(Data provided Opens)
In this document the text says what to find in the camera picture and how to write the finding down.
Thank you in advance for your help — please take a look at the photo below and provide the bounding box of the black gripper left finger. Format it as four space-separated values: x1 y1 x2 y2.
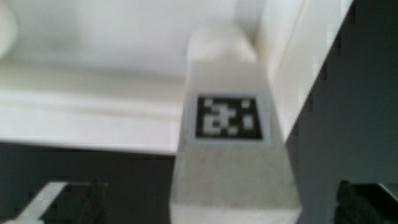
23 181 107 224

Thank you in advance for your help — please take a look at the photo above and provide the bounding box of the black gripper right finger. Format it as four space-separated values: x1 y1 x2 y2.
334 180 398 224

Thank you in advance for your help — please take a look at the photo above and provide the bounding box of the white leg with tag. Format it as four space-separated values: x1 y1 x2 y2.
169 26 302 224

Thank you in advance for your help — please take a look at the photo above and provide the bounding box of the white square tabletop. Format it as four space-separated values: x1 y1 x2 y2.
0 0 355 154

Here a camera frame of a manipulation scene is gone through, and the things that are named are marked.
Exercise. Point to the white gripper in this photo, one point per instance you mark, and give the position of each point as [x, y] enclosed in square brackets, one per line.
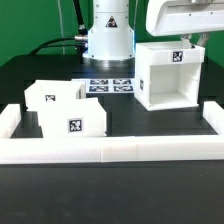
[186, 17]

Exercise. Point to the white drawer cabinet box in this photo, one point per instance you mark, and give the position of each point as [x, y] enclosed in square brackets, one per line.
[167, 74]

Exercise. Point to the white front drawer tray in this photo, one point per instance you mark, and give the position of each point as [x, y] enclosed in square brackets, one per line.
[79, 118]

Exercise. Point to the white drawer tray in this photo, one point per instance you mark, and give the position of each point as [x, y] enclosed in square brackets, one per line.
[79, 118]
[53, 91]

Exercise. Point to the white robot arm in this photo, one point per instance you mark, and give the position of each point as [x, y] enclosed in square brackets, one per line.
[111, 41]

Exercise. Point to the white rear drawer tray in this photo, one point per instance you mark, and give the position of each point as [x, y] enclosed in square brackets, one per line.
[53, 91]

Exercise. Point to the white marker tag sheet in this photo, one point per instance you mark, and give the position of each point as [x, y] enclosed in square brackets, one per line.
[108, 86]

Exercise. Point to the white U-shaped fence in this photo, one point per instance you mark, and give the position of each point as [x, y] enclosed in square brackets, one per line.
[109, 149]

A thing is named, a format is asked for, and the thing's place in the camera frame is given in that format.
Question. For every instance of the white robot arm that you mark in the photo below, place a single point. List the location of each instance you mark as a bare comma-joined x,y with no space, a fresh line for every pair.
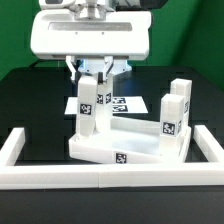
97,10

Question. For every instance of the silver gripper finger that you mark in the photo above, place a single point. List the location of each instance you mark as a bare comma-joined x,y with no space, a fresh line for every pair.
71,63
108,64

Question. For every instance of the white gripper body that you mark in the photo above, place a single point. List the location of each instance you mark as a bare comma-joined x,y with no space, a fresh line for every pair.
57,34

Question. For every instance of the white desk top tray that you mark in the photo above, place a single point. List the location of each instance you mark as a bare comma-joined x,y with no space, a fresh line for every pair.
129,141

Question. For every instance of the white U-shaped obstacle fence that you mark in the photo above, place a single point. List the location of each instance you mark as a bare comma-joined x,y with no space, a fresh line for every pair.
210,172

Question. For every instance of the fiducial marker base sheet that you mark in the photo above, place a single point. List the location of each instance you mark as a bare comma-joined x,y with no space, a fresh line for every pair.
124,104

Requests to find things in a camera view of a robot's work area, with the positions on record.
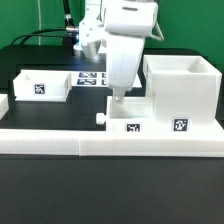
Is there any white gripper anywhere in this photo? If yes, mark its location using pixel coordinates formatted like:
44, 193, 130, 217
106, 34, 145, 104

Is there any white front drawer tray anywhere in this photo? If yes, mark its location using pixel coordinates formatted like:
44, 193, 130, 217
96, 96, 155, 133

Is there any white drawer tray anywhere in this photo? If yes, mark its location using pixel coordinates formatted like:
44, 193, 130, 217
13, 70, 72, 102
96, 96, 155, 133

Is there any white drawer cabinet box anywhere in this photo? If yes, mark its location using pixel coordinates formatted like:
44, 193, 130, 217
143, 55, 222, 131

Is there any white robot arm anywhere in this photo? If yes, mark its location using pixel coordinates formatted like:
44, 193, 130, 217
73, 0, 164, 102

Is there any white rear drawer tray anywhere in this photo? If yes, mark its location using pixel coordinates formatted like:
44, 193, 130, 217
13, 70, 72, 102

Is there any white marker tag sheet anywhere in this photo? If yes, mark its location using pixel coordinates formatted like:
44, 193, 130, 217
70, 71, 143, 89

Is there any white foam L-shaped fence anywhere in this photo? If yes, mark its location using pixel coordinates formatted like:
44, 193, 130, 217
0, 93, 224, 158

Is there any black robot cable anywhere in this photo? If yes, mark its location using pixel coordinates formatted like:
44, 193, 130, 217
10, 0, 80, 46

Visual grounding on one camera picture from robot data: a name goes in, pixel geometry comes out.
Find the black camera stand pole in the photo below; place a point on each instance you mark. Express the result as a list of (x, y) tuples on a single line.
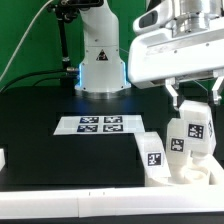
[(66, 11)]

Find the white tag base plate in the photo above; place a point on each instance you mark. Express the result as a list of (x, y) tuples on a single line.
[(114, 124)]

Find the white U-shaped wall fence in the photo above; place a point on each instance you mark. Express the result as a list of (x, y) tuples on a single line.
[(116, 201)]

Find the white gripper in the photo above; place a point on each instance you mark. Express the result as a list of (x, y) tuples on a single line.
[(156, 57)]

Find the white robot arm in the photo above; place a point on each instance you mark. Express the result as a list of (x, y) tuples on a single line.
[(101, 38)]

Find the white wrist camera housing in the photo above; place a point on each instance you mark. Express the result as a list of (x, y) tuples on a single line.
[(154, 19)]

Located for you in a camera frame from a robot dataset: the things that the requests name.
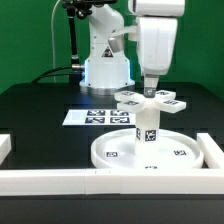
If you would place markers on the white marker sheet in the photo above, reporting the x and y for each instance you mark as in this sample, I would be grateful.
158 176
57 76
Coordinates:
81 117

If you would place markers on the black camera stand pole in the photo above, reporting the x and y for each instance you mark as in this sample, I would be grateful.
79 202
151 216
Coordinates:
80 9

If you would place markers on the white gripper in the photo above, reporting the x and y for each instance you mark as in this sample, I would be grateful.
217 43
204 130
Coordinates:
156 40

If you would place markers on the white cross-shaped table base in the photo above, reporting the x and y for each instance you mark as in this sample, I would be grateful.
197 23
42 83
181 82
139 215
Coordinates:
134 102

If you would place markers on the white U-shaped fence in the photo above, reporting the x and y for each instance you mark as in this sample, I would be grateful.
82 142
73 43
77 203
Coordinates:
208 180

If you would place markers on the white round table top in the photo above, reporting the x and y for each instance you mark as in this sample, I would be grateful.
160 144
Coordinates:
163 150

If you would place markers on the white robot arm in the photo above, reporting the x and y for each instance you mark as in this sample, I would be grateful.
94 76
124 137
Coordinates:
107 69

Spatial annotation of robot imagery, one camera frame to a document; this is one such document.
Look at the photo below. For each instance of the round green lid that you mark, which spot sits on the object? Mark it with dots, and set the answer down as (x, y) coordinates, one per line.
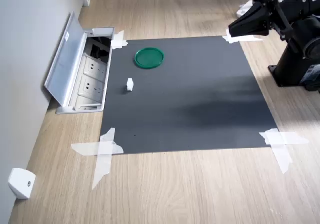
(149, 58)

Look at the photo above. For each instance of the small white plastic terminal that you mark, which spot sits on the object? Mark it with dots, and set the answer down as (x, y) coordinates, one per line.
(129, 85)

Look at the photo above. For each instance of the white tape strip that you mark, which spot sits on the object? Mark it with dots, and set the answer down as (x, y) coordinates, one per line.
(287, 137)
(118, 41)
(241, 39)
(85, 149)
(102, 169)
(283, 159)

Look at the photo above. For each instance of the dark grey mat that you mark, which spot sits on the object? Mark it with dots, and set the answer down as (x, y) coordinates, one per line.
(180, 104)

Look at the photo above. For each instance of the white power socket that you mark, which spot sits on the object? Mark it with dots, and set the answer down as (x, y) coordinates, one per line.
(91, 87)
(95, 65)

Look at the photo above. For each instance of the white data port panel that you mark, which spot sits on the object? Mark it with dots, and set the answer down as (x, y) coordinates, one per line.
(86, 102)
(Data provided Closes)
» **What to do**
Where a line of the records has the string "picture", return that line.

» **Expected answer**
In this document the text says what to find in the camera picture and how to write the finding down.
Visual grounding on one camera picture from robot data: a name goes in, pixel geometry comes out.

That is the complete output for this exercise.